Sophia (Laverne Cox) ist einer der ersten Menschen, die nett zu Piper (Taylor Schilling) sind.

Orange hat im Laufe der sieben Staffeln viele solcher Vorurteile und Probleme aufgegriffen und für Empathie geworben: Rassismus, Flucht, Homophobie, Polizeigewalt, Armut und Obdachlosigkeit waren alles Themen, die in vielen der Folgen behandelt wurden.

Am stärksten natürlich ein Thema: das Gefängnissystem der USA. Denn die USA machen weniger als fünf Prozent der Weltbevölkerung aus, aber fast ein Viertel aller Gefängnisinsassen.

Die Freundschaften zwischen den Frauen sind inspiriert von wahren Freundschaften, die Piper Kerman im Gefängnis geschlossen hat.

Orange Is the New Black basiert auf den wahren Erfahrungen von Piper Kerman. Kerman hat ein Buch mit dem gleichnamigen Titel geschrieben und darin geschildert, was sie im Gefängnis erlebt hat: Brutalität von den Wächter*innen, Ungerechtigkeiten – aber auch viel Freundschaft, Herzlichkeit und Großzügigkeit  von den gefangenen Frauen.

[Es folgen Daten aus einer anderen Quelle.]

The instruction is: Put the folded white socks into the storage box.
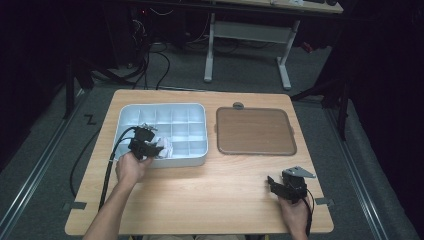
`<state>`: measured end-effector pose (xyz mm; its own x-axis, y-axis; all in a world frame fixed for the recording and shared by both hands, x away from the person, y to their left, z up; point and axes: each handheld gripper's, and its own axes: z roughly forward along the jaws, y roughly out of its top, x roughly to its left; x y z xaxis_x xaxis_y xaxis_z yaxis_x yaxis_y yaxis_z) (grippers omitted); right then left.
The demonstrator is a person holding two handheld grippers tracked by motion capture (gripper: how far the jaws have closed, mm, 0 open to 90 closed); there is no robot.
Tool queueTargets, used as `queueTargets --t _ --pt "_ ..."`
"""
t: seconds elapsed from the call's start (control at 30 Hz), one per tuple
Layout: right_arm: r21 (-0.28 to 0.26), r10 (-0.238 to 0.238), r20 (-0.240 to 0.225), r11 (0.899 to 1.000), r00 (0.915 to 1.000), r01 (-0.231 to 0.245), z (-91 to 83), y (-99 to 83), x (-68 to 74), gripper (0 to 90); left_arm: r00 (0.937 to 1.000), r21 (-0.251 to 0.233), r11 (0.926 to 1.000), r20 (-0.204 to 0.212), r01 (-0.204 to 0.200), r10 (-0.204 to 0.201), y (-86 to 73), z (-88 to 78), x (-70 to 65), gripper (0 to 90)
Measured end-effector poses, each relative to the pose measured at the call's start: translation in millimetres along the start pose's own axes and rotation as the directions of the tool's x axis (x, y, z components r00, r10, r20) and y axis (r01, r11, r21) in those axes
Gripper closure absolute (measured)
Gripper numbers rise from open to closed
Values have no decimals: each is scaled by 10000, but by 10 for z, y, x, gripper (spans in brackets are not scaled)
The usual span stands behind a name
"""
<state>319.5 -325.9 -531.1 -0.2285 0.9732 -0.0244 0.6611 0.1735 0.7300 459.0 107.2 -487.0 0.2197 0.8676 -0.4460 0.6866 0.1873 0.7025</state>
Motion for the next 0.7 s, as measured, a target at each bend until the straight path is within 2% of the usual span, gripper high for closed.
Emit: queueTargets --t 0.1,0.27,0.37,0.53,0.7 --pt "-1 5 3 10000 10000 -5 0 0 0 374 9999 246 9997 -119 -1 4 -7 28 -5 769" --pt "0 8 6 10000 10000 -8 0 0 1 374 9996 373 9992 -257 -134 143 -27 58 -13 772" --pt "1 9 8 10000 10000 -9 0 0 1 374 9995 465 9989 -316 27 -13 -17 70 -14 772" --pt "0 6 8 10000 10000 -6 0 0 1 374 9978 815 9966 -633 -152 204 -11 102 -38 772" --pt "0 10 7 10000 10000 -10 0 0 1 374 9978 645 9977 -621 -205 245 -22 94 -39 764"
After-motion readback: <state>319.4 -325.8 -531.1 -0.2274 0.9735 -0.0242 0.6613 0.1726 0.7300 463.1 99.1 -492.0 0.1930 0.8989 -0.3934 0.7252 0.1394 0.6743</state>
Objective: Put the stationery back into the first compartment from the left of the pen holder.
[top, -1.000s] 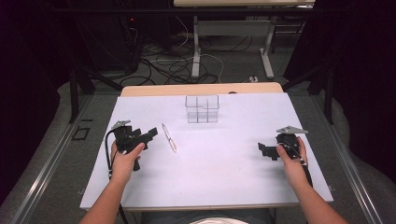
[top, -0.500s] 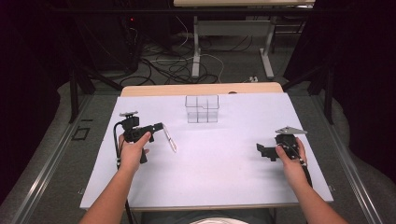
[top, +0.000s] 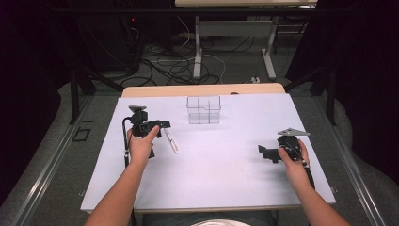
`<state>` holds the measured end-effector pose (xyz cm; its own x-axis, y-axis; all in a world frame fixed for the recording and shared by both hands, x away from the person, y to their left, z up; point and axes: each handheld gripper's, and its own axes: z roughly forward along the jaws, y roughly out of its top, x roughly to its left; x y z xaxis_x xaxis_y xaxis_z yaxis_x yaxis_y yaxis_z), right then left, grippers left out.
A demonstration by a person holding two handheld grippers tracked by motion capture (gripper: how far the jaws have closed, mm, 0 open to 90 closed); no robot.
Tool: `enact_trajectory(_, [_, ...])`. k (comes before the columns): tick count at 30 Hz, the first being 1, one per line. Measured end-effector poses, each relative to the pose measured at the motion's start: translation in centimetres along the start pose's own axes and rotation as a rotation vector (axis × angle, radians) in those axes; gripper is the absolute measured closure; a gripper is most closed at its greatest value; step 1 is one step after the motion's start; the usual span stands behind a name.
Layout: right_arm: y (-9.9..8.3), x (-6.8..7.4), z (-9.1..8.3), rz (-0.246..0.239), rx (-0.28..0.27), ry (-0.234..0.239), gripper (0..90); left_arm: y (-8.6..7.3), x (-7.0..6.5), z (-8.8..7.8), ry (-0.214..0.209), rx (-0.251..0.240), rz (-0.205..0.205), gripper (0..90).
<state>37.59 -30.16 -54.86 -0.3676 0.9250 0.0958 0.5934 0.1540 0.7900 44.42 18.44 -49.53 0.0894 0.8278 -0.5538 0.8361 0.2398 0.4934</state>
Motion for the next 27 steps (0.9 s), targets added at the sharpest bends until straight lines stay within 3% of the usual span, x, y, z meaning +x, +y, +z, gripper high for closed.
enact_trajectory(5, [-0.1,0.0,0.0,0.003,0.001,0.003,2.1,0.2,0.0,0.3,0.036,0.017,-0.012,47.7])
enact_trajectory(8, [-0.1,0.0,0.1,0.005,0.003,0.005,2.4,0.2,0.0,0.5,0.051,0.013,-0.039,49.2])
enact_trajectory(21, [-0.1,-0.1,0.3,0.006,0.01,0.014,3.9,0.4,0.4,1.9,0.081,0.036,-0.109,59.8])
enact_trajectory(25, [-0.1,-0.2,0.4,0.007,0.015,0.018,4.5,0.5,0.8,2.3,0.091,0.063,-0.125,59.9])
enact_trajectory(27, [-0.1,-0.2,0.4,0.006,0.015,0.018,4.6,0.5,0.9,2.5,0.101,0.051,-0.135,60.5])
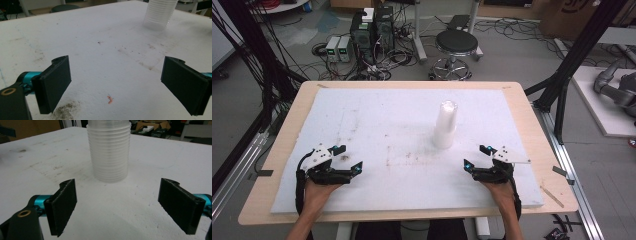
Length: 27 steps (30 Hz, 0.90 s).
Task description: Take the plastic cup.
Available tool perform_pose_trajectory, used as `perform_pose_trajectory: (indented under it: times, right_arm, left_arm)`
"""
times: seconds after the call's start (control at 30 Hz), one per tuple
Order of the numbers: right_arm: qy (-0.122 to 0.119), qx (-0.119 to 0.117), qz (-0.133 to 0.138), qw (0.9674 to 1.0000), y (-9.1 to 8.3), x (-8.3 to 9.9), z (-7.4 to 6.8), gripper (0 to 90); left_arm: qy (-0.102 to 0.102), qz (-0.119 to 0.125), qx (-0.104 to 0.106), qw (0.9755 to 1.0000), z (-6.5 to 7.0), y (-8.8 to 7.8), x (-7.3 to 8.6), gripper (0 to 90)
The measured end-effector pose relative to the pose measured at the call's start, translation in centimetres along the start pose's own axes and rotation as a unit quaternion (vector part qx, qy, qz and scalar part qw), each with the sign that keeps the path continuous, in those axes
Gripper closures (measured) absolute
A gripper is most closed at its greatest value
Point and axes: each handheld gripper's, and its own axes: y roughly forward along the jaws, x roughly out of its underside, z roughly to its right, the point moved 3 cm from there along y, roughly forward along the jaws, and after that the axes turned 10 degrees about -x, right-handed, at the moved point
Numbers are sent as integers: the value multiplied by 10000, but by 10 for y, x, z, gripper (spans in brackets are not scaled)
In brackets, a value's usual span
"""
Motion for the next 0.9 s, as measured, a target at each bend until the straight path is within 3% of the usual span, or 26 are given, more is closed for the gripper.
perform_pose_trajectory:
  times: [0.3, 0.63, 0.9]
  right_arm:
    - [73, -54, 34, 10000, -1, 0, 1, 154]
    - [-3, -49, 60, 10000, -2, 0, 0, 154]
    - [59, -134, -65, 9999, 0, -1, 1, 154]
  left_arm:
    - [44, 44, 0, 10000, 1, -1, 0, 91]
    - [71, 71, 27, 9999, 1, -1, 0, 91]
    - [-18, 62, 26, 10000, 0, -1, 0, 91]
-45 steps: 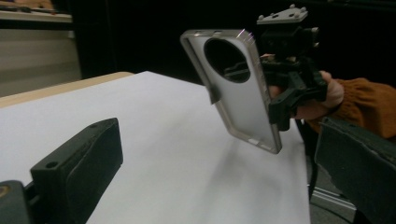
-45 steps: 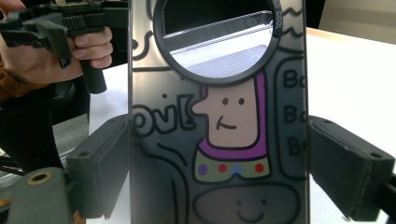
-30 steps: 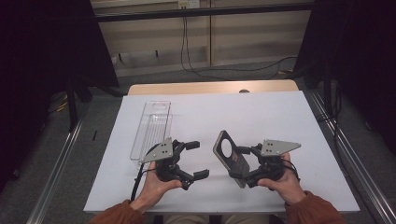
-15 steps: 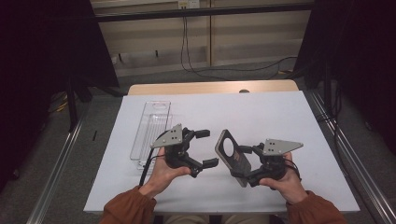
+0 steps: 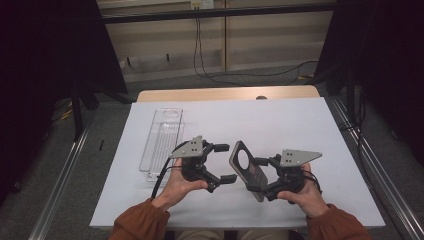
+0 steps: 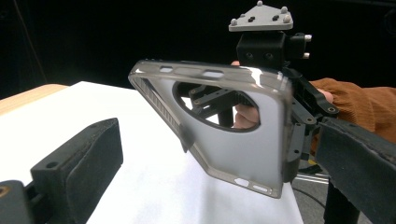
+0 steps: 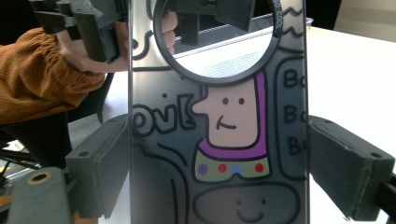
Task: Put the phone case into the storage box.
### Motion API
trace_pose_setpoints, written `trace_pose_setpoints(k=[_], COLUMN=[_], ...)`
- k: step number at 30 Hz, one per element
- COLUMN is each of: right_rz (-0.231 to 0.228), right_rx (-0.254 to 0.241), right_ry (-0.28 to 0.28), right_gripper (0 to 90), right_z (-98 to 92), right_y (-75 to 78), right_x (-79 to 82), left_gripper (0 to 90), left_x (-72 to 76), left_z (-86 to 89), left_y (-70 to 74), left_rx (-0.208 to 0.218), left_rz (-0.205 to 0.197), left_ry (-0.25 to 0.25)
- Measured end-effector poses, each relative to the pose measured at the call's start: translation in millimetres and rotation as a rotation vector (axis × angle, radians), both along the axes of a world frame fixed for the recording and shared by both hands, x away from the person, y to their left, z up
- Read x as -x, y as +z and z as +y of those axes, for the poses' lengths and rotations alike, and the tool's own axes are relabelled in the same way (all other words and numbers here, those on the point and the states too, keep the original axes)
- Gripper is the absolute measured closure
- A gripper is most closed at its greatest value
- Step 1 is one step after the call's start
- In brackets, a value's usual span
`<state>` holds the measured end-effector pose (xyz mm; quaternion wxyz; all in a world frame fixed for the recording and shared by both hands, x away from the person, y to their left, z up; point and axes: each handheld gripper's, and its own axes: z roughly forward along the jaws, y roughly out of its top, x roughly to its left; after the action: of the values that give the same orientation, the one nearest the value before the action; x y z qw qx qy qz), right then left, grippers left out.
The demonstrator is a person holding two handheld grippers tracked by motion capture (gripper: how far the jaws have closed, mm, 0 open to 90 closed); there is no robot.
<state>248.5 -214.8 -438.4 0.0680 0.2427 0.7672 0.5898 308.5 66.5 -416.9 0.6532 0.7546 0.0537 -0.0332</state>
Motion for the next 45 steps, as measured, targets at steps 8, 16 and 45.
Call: trace_pose_setpoints(k=[8,16,45], right_rz=[0.006,0.012,0.037], right_rx=[0.005,0.004,-0.010], right_ry=[0.027,0.070,0.134], right_gripper=[12.2,12.2,12.2], right_z=[4.7,11.2,16.6], right_y=[-1.0,-1.4,-1.5], right_x=[-0.9,-0.9,0.5], left_gripper=[1.3,2.3,6.9], left_x=[-3.2,-5.5,-3.2], left_z=[-3.2,-3.4,-9.5], left_y=[-2.4,-3.1,-2.0], left_rx=[0.019,0.016,0.032], left_rz=[0.030,0.025,0.013], left_ry=[-0.016,-0.055,-0.130])
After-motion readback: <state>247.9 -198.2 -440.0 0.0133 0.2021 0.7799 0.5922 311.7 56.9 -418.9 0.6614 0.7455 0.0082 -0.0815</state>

Die wahre Piper engagiert sich seit ihrer Freilassung für die Rechte von Inhaftierten. Wie die Piper der Serie hat sie gelernt, dass ihre Mitinsassinnen ihr gar nicht so fremd und gar nicht so angsteinflößend sind, wie sie zunächst dachte. Und mit ihr haben die Zuschauer*innen gelernt. Sie haben mit den Frauen aus Orange is the New Black gelacht, gelitten und am Ende der sieben Staffeln sicher ein anderes  Bild über Frauen hinter Gittern.